Source: United States Senator for Oklahoma James Inhofe
Last night, the U.S. Senate unanimously passed a bipartisan resolution introduced by Senators Jim Inhofe (R-Okla.), Jerry Moran (R-Kan.), Jon Tester (D-Mont.), Jack Reed (D-R.I.) and Tom Cotton (R-Ark.) to honor the centennial of the Tomb of the Unknown Soldier in Arlington National Cemetery.
“It is a great privilege to introduce this resolution alongside Sen. Moran to commemorate the centennial of The Tomb of the Unknown Soldier,” said Sen. Inhofe, ranking member of the Senate Armed Services Committee. “This tomb serves as resting place for the thousands of brave men and women who died fighting for their country and were never identified—and therefore could never be properly honored. After 100 years, we continue to honor all those who made the ultimate sacrifice for our freedom and remain unknown. We will never forget.”
“We will never know the names of the men who are laid to rest in the Tomb of the Unknown Soldier, or what kind of lives they might have lived, but we do know what kind of men they were,” said Sen. Moran, ranking member of the Senate Veterans’ Affairs Committee. “In service and in death, they put aside their own comforts and ambitions to defend their country and the freedoms we enjoy. This resolution serves to honor and recognize our gratitude to all our Unknown service members who died in service to our country.”
“For 100 years, the Tomb of the Unknown Soldier has provided a final resting place to America’s bravest—those in uniform who made the ultimate sacrifice on behalf of our freedoms,” said Sen. Tester, chairman of the Senate Veterans’ Affairs Committee. “We owe a debt of gratitude to these fallen heroes, and unanimous passage of our bipartisan resolution ensures their bravery and service is never forgotten.”
“Like the Tomb of the Unknown Soldier itself, this resolution is about honoring and remembering America’s fallen heroes and making sure those brave soldiers who have paid the ultimate sacrifice are never alone, never forgotten, and forever in our collective hearts,” said Sen. Reed, chairman of the Senate Armed Services Committee. “The Tomb of the Unknown Soldiers symbolizes our respect for the fallen and serves as a place for national mourning and reflection. Like the Sentinel Tomb Guards, whose every step and turn symbolizes devotion to duty and service to others, the U.S. Senate has a sacred duty to honor and care for the Tomb of the Unknown Soldier and all it represents.”

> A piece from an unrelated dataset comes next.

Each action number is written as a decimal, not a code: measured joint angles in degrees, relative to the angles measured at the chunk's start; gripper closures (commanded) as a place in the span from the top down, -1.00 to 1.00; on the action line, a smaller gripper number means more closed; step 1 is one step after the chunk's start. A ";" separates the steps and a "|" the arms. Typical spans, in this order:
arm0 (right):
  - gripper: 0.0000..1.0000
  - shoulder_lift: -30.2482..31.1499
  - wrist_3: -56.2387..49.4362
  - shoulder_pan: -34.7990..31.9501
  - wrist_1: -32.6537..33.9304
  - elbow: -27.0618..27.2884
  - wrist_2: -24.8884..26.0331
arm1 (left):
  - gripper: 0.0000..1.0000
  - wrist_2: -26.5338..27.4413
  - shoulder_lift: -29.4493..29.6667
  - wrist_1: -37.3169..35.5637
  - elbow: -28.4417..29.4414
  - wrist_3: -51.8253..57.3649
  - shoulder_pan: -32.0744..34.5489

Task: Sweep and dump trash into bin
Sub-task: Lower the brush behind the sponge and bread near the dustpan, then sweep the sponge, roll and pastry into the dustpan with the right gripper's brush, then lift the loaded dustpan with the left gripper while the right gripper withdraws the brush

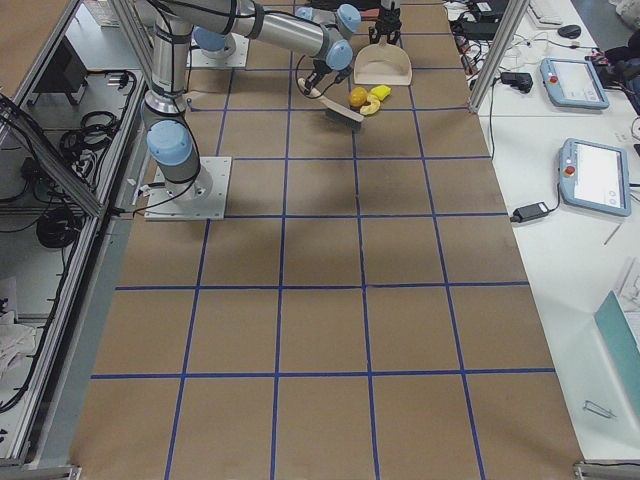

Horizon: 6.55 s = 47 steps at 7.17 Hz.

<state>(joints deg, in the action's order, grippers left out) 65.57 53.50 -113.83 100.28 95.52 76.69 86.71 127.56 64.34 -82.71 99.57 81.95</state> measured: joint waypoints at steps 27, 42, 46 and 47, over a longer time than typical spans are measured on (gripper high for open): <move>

“A few months after the World War I Unknown was laid to rest, the commander of the Military District of Washington declined a request to post a sentry at the Tomb of the Unknown Soldier, saying that visitors to Washington ‘can reach the distantly located tomb only with great difficulty’ and predicting that the Tomb ‘is not and never will be visited by the thousands of visitors as is done in England, France, and Italy,’” said Sen. Cotton, former member of the Old Guard. “Yet one hundred years later, more than four million people pass through the gates of Arlington National Cemetery each year, and most visit the Tomb to observe the Changing of the Guard. Americans venerate the Tomb and its Sentinels as a shrine to all the brave men and women who have served in our Armed Forces, and especially those who laid down their lives so we could live in freedom.”
In 1920, World War I veteran and New York Congressman Hamilton Fish Jr. introduced legislation for the interment of one unknown American soldier in a tomb to be built in Arlington National Cemetery. According to Rep. Fish, the purpose of the tomb was “to bring home the body of an unknown American warrior who in himself represents no section, creed, or race in the late war and who typifies, moreover, the soul of America and the supreme sacrifice of her heroic dead. There should be no distinction whatever either in the matter of rank, color or wealth. This man is the unknown American Soldier killed on the battlefields of France.”
The remains of Unknown Soldiers from World War II and the Korean War would later be laid to rest alongside the WWI Unknown. The remains of a Vietnam service member were temporarily interred at the Tomb of the Unknown until his remains were identified years later. The fourth empty crypt is dedicated to all the missing U.S. service members from the Vietnam War.